• [TRY IT]: When a line in the material beneath includes the word "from", add it to the count, and report the count alone.
____ SUPPLIED INFORMATION
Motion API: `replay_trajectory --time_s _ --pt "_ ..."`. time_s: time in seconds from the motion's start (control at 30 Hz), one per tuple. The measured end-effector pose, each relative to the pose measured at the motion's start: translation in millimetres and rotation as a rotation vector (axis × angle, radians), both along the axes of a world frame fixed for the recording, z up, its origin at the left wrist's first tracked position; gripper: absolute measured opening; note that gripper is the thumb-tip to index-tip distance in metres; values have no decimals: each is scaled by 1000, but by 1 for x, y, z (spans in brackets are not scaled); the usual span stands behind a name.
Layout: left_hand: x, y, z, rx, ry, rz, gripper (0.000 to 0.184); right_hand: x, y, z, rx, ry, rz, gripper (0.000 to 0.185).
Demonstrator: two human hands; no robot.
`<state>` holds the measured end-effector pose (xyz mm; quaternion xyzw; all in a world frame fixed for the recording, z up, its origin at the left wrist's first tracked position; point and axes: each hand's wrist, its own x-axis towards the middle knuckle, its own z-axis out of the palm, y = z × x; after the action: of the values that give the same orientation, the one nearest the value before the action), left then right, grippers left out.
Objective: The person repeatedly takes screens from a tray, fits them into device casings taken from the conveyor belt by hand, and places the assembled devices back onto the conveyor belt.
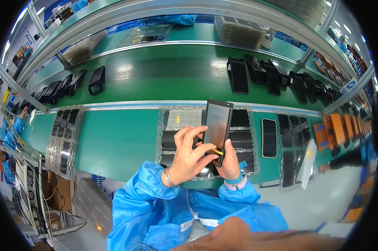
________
• [ANSWER SPACE]: 2